## UTS Machine Learning - Regression

**Name:** Agatha Kinanthi Pramdriswara Truly Amorta

**Class:** TK-46-04

**NIM:** 1103223212


*- This notebook is part of the midterm assignment for the Machine Learning course.*  

*- The objective is to build a regression pipeline to predict continuous values from given features.*


**1. Imports**

In [None]:
# Core libraries
import os
import numpy as np
import pandas as pd
# Core libraries for visualization
import matplotlib.pyplot as plt
import seaborn as sns
# Preprocessing and splitting
from sklearn.model_selection import train_test_split, GridSearchCV
from sklearn.preprocessing import StandardScaler
# Models
from sklearn.linear_model import LinearRegression
from sklearn.ensemble import RandomForestRegressor
# Evaluation metrics
from sklearn.metrics import mean_squared_error, mean_absolute_error, r2_score
# Helper function for regression metrics
def regression_report(y_true, y_pred):
    rmse = np.sqrt(mean_squared_error(y_true, y_pred))
    mae = mean_absolute_error(y_true, y_pred)
    r2 = r2_score(y_true, y_pred)
    print(f"RMSE: {rmse:.4f}  MAE: {mae:.4f}  R2: {r2:.4f}")

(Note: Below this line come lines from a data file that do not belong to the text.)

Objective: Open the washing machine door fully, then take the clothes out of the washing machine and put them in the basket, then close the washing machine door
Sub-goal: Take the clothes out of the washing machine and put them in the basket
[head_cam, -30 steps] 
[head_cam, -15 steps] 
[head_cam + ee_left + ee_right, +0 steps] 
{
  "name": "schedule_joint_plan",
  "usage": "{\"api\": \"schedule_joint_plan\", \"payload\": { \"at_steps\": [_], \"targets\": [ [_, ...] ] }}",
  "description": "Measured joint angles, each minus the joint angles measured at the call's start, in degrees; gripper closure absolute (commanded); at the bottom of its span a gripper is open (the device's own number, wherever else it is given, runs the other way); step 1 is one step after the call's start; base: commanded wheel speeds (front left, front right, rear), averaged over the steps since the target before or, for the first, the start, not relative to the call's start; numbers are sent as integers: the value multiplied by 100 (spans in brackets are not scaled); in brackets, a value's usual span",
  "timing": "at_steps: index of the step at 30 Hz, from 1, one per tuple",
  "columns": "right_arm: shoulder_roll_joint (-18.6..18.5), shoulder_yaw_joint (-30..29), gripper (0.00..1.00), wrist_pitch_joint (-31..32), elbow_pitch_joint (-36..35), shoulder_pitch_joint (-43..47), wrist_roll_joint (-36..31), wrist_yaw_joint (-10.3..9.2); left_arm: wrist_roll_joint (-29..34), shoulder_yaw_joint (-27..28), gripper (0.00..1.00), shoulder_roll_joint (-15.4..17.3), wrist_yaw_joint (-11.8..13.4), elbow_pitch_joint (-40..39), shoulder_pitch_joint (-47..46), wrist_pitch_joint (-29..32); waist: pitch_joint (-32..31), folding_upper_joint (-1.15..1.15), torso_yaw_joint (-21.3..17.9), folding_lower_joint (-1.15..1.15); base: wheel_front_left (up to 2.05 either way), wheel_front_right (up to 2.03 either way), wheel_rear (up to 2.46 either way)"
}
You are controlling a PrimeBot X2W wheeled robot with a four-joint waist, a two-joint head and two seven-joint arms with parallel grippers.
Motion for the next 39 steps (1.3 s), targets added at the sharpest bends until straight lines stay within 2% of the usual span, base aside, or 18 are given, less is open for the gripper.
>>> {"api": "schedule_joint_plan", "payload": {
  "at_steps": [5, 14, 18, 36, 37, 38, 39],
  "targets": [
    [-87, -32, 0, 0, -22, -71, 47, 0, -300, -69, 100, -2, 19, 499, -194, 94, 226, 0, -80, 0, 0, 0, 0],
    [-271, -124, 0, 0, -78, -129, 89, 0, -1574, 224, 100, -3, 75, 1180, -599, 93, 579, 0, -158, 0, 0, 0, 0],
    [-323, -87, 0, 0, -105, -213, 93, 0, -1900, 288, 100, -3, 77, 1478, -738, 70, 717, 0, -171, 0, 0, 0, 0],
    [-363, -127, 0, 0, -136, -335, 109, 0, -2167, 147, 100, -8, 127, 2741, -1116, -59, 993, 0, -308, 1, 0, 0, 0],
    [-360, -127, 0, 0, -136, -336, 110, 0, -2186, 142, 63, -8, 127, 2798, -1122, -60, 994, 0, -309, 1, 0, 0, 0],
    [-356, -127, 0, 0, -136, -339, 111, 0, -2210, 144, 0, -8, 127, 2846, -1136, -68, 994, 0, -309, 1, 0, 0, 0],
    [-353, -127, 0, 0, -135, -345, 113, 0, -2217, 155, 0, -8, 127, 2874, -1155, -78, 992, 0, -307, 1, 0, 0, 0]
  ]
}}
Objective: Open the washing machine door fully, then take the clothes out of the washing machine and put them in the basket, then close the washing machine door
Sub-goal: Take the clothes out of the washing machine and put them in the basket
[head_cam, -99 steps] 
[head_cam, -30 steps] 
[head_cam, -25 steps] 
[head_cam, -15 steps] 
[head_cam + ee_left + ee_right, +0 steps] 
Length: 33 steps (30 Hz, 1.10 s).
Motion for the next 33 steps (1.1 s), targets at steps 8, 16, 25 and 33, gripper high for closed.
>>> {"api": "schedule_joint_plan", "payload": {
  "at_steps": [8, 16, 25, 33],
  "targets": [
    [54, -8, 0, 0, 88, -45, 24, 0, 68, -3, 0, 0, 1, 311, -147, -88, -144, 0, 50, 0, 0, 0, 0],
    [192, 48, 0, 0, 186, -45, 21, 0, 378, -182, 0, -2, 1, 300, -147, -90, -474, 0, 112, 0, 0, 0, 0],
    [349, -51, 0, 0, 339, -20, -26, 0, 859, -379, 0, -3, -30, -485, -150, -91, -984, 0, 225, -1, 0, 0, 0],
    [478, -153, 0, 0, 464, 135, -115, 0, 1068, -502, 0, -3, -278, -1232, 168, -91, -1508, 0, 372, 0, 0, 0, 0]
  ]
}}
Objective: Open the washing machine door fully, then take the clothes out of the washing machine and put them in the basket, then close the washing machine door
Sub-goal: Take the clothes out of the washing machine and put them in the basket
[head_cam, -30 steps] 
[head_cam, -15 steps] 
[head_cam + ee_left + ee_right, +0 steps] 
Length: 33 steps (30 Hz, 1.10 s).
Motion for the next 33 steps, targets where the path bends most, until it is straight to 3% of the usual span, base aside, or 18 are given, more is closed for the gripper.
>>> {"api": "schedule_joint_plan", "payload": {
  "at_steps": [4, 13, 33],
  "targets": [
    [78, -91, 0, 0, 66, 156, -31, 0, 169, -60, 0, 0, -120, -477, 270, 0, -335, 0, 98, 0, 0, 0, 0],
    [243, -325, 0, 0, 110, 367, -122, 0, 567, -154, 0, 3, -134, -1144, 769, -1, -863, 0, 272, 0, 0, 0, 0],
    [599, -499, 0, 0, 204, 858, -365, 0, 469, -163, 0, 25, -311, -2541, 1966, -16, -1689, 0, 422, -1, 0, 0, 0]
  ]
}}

**2. Mount Google Drive and Load Data**

In [None]:
from google.colab import drive
drive.mount('/content/drive')

datasets = '/content/drive/MyDrive/Machine-Learning-Midterm-Datasets/'

file_path = datasets + 'midterm-regresi-dataset.csv'
file_size = os.path.getsize(file_path) / (1024*1024) #Megabyte
print(f"File size: {file_size:.2f} MB")

df = pd.read_csv(file_path, nrows=20000)
print("Shape:", df.shape)
print("First 5 rows of the dataset: \n")
df.head()

**3. Exploratory Data Analysis (EDA)**

In [None]:
df.info()

In [None]:
# Summary statistics
df.describe().T

In [None]:
# Missing values
print("Missing values per column:\n", df.isnull().sum().sort_values(ascending=False).head(10))

In [None]:
# Correlations
correlation = df.corr()
plt.figure(figsize=(7,5))
sns.heatmap(correlation.iloc[:20, :20], cmap="coolwarm", center=0)
plt.title("Correlation heatmap (first 20 features)")
plt.show()

In [None]:
# Distribution
sns.histplot(df[df.columns[0]], bins=30, kde=True)
plt.title(f"Distribution of target column: {df.columns[0]}")
plt.show()

**4. Preprocessing**

In [None]:
# Define target and features and handle missing values
target_col = df.columns[0]
y = df[target_col]
X = df.drop(columns=[target_col])
X = X.fillna(X.median()) #prevent errors

# Train-test split
X_train, X_test, y_train, y_test = train_test_split(
    X, y, test_size=0.2, random_state=42
)

# Scale features for Linear Regression
scaler = StandardScaler()
X_train_s = scaler.fit_transform(X_train)
X_test_s = scaler.transform(X_test)

In [None]:
# Training data size
print("Train shape:", X_train.shape)

In [None]:
# Testing data size
print("Test shape:", X_test.shape)

In [None]:
# Training data standardization
print("Scaled train sample:\n", X_train_s[:5])

**5. Baseline Models**

In [None]:
# Linear Regression
lr = LinearRegression()
lr.fit(X_train_s, y_train)
pred_lr = lr.predict(X_test_s)

print("===Linear Regression Performance===")
regression_report(y_test, pred_lr)

In [None]:
# Random Forest Regressor
rf = RandomForestRegressor(n_estimators=100, random_state=42, n_jobs=-1)
rf.fit(X_train, y_train)
pred_rf = rf.predict(X_test)

print("===Random Forest Regressor Performance===")
regression_report(y_test, pred_rf)

**6. Basic Hyperparameter Tuning**

In [None]:
parameter_grid_small = {
    'n_estimators': [100],
    'max_depth': [None, 10]
}

grid_small = GridSearchCV(
    RandomForestRegressor(random_state=42, n_jobs=-1),
    parameter_grid_small,
    cv=2,
    scoring='neg_mean_squared_error'
)

grid_small.fit(X_train, y_train)

print("Best parameters (small grid):", grid_small.best_params_)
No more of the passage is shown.